Strategic repositioning would have put the company in pole position to at least match the competition in areas of value creation, capture and renewal. These terms are explained briefly:

 

a) Value Creation is offering products or services that satisfy specific customer needs like quality and value in a way that beats the competition.

 

b) Value Capture means setting prices and costs so that a company can earn a profit on such competition-beating products, and

c) Value Renewal refers to how a firm that had achieved success forces itself to change so it can adapt to evolving customer needs, upstart competitors, and new technologies.

Knowledge available to companies here is that in the context of the value cycle, experts view GM’s failure as a slow motion process of refusing to participate in value renewal which is what led to the utter irrelevance of its value creation and value capture processes. Do not wait to be caught napping!

 

Managing the Bubble

The managers of GM rode on the patriotic plane to failure.

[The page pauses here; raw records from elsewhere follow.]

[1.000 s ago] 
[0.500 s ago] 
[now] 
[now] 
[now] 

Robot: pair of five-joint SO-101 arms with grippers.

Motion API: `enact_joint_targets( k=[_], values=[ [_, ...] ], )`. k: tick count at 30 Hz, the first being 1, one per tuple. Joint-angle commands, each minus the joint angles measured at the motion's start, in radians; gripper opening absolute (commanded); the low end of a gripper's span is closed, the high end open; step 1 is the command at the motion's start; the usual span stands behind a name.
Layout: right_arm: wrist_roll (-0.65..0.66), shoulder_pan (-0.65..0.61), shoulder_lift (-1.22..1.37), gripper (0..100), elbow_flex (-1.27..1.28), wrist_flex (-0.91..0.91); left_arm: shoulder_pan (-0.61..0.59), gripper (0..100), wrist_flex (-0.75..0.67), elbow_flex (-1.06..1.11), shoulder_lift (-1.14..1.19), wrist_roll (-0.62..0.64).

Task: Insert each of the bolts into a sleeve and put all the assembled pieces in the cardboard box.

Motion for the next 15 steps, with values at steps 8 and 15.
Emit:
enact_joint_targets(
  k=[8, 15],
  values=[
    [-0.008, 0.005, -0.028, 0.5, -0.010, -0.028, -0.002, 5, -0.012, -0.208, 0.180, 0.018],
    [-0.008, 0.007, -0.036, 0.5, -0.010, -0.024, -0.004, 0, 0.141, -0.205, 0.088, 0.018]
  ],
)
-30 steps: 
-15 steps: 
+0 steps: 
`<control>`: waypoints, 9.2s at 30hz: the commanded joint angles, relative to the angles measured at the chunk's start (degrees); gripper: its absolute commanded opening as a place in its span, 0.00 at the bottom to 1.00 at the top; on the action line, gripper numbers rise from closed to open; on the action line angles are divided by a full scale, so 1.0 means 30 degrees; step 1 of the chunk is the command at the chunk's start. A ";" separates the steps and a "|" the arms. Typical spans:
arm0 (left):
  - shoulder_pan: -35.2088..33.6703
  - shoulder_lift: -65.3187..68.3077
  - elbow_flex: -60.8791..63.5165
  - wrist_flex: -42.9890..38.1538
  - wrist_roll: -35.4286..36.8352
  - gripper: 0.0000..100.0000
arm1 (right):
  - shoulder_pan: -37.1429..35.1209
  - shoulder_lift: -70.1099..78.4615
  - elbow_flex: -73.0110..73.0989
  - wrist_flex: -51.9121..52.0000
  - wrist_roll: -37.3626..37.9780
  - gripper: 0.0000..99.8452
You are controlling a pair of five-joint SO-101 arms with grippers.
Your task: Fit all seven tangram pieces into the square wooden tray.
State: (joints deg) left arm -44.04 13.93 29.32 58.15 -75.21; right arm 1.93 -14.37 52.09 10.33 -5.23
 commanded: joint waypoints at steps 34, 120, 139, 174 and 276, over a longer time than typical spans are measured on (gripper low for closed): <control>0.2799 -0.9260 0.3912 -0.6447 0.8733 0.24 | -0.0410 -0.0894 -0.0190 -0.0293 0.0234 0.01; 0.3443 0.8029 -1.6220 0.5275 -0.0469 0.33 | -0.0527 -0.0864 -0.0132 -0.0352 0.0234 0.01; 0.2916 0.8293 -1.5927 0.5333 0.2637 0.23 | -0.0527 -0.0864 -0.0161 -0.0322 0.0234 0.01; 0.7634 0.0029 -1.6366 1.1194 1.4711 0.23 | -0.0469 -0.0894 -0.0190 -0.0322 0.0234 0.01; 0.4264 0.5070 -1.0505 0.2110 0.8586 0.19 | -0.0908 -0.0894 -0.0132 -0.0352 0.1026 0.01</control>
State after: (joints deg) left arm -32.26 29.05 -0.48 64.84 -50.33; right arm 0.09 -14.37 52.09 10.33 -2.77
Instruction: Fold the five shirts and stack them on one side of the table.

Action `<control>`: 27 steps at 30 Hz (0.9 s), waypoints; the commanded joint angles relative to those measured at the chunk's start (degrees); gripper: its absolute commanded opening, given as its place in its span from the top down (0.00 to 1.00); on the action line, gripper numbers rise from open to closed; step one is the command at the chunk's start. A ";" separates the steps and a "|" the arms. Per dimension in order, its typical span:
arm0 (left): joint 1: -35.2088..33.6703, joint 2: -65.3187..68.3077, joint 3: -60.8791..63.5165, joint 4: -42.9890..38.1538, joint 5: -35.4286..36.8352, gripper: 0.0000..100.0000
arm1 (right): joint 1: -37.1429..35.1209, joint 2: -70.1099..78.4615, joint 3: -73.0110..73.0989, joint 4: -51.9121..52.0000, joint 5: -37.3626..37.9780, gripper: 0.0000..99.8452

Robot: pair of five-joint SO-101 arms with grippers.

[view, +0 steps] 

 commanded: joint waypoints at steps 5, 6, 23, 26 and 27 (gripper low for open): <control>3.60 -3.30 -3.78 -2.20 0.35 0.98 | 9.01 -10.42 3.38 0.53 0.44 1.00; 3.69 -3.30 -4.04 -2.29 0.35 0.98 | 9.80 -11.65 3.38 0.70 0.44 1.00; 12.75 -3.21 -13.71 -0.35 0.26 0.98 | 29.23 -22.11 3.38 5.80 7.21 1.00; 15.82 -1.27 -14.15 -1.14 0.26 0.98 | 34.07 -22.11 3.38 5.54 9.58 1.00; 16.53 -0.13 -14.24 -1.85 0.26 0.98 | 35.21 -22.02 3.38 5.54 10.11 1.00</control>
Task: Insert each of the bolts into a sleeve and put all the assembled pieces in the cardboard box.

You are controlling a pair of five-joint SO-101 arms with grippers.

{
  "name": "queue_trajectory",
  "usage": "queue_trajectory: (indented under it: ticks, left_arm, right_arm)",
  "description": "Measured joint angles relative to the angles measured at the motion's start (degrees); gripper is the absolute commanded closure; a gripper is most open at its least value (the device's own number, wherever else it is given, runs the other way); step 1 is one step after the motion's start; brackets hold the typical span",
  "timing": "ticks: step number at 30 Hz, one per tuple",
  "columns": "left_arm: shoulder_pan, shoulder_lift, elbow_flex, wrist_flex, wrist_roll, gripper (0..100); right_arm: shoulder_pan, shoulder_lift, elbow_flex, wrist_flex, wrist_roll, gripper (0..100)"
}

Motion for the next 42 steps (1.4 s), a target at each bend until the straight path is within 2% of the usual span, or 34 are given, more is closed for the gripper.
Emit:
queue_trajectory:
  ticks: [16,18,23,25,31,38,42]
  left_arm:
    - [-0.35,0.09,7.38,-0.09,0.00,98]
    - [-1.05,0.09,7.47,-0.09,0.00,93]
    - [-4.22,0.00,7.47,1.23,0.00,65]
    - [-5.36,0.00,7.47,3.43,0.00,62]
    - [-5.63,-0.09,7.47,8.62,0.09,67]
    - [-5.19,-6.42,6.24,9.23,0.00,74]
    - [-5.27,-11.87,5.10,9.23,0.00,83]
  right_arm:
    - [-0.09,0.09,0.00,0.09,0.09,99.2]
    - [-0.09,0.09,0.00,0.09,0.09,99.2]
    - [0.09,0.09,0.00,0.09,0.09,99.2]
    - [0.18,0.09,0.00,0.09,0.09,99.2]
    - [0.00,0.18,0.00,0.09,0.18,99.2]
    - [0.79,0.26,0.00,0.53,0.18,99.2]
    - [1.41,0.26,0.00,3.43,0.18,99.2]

Flying the American flag and responding to the 9/11 calamity in a proudly American manner looked sufficient to earn GM control of the American market, but these seem to be luck driven too far. What looked stupid from the perspective of customer and competitors was smart for GM’s staff itching to climb up.

 

The current disaster in which GM finds itself makes the world wonder. A look at GM’s internal processes and staff reward systems makes it evident that customers’ views meant nothing to the company. GM rewarded people for towing the old path, than for evolving radical ideas that boost the company’s business!

 

The smart thing for those seeking promotion within GM was to praise the CEO’s wisdom and carry out his orders; a very sure way to kill an enterprise, management experts say.

Knowledge that can be taken from this is that businesses must place priorities right. When men like York saw the future and proffered solutions, the management was adamant. The staff followed gullibly because each needed reward. Courage is necessary, as demonstrated by York in leaving a sinking ship, before it was completely taken over by water.